§ Task prompt: Every line between the top of the data below and the line with "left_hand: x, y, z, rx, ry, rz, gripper", both ends included, must be retyped exactly.

§ Available data:
_ _ _ _
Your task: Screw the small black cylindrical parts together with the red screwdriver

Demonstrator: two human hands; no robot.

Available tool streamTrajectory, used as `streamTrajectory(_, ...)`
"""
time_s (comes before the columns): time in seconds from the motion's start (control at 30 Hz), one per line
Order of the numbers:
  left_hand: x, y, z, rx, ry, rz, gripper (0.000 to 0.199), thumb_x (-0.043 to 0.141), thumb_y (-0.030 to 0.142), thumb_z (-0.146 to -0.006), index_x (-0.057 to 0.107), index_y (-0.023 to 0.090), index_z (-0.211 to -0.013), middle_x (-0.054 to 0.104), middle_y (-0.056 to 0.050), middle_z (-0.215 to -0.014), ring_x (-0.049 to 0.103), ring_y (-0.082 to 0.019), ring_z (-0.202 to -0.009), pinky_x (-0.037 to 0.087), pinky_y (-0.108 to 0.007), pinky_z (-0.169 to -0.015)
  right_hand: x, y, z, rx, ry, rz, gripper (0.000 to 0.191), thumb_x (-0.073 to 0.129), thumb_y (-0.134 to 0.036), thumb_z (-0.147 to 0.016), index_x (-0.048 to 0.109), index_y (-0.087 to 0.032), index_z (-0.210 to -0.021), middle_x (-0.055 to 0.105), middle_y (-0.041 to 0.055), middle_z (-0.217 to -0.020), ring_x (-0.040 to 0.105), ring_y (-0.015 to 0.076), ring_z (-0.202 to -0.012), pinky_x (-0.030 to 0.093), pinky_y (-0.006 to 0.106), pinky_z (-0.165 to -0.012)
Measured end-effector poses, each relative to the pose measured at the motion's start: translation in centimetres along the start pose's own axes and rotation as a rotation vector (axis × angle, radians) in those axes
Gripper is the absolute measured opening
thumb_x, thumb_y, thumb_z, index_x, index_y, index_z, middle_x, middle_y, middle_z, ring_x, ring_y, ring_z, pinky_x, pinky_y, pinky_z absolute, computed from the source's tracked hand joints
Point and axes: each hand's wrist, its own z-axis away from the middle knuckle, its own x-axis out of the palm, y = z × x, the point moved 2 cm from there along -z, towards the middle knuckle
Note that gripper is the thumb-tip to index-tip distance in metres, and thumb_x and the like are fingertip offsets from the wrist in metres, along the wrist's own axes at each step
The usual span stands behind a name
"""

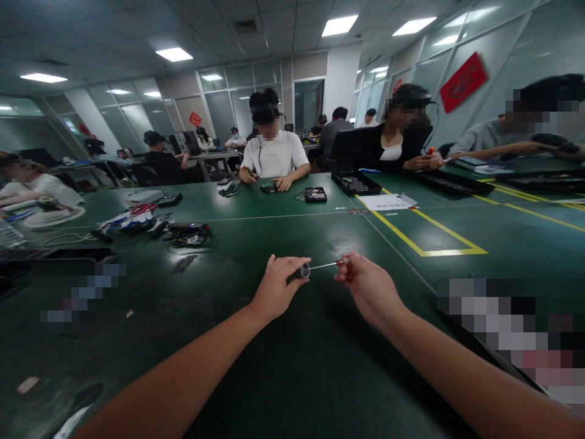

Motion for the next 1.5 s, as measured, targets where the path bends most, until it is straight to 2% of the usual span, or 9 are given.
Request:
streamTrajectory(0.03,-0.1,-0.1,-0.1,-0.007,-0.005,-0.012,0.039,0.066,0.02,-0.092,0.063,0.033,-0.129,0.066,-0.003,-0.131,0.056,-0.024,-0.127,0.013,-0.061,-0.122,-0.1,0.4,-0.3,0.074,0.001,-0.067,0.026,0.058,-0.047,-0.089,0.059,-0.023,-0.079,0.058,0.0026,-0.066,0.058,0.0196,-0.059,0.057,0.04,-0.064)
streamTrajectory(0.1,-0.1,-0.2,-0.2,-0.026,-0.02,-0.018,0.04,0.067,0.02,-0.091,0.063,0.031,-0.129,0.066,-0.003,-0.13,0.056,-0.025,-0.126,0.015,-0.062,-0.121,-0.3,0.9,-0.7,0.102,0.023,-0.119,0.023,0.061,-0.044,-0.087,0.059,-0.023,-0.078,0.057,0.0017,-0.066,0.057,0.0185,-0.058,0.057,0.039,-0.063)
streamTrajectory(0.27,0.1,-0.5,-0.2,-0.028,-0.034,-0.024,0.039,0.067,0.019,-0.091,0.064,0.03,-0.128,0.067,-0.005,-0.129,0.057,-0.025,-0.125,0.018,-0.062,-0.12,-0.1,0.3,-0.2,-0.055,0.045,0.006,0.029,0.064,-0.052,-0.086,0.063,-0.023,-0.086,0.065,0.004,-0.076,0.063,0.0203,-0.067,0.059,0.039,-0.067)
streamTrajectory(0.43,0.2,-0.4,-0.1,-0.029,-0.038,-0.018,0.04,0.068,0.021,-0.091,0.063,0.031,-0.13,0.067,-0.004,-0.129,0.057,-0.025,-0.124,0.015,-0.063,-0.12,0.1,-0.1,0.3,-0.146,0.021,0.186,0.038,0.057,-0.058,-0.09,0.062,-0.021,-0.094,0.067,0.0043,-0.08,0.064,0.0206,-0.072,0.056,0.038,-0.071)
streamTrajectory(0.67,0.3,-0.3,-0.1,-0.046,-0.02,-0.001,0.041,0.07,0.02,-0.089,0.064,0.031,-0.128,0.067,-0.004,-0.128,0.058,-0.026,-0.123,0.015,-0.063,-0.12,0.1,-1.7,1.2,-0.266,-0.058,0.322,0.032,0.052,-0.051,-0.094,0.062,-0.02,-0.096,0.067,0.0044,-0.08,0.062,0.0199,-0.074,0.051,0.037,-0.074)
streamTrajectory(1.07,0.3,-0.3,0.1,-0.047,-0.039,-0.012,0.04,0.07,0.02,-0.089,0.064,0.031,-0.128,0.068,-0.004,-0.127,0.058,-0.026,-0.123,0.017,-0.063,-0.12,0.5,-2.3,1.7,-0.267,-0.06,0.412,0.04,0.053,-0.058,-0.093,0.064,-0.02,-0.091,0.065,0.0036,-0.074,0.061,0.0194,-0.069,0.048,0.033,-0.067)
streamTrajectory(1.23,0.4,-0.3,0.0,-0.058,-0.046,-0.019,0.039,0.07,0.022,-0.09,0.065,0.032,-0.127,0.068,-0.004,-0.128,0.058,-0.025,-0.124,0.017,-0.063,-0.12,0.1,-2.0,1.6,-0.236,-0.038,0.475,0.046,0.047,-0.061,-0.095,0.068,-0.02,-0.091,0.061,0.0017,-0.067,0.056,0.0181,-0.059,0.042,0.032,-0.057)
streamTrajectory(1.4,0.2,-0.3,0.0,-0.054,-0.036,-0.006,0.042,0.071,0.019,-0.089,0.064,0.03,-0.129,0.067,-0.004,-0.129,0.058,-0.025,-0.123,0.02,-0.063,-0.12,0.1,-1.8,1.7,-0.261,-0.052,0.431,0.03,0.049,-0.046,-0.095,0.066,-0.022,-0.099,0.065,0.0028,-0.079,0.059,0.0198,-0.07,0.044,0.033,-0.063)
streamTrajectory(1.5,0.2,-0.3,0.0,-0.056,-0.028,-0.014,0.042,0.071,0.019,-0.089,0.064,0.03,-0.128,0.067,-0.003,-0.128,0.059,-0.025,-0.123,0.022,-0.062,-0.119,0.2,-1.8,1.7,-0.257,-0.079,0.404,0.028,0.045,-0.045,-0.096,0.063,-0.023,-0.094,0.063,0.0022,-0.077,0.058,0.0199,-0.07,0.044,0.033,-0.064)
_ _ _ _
§ Exercise result:
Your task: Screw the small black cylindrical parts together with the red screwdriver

Demonstrator: two human hands; no robot.

Available tool streamTrajectory, used as `streamTrajectory(_, ...)`
"""
time_s (comes before the columns): time in seconds from the motion's start (control at 30 Hz), one per line
Order of the numbers:
  left_hand: x, y, z, rx, ry, rz, gripper (0.000 to 0.199), thumb_x (-0.043 to 0.141), thumb_y (-0.030 to 0.142), thumb_z (-0.146 to -0.006), index_x (-0.057 to 0.107), index_y (-0.023 to 0.090), index_z (-0.211 to -0.013), middle_x (-0.054 to 0.104), middle_y (-0.056 to 0.050), middle_z (-0.215 to -0.014), ring_x (-0.049 to 0.103), ring_y (-0.082 to 0.019), ring_z (-0.202 to -0.009), pinky_x (-0.037 to 0.087), pinky_y (-0.108 to 0.007), pinky_z (-0.169 to -0.015)

For this exercise, nothing further remains.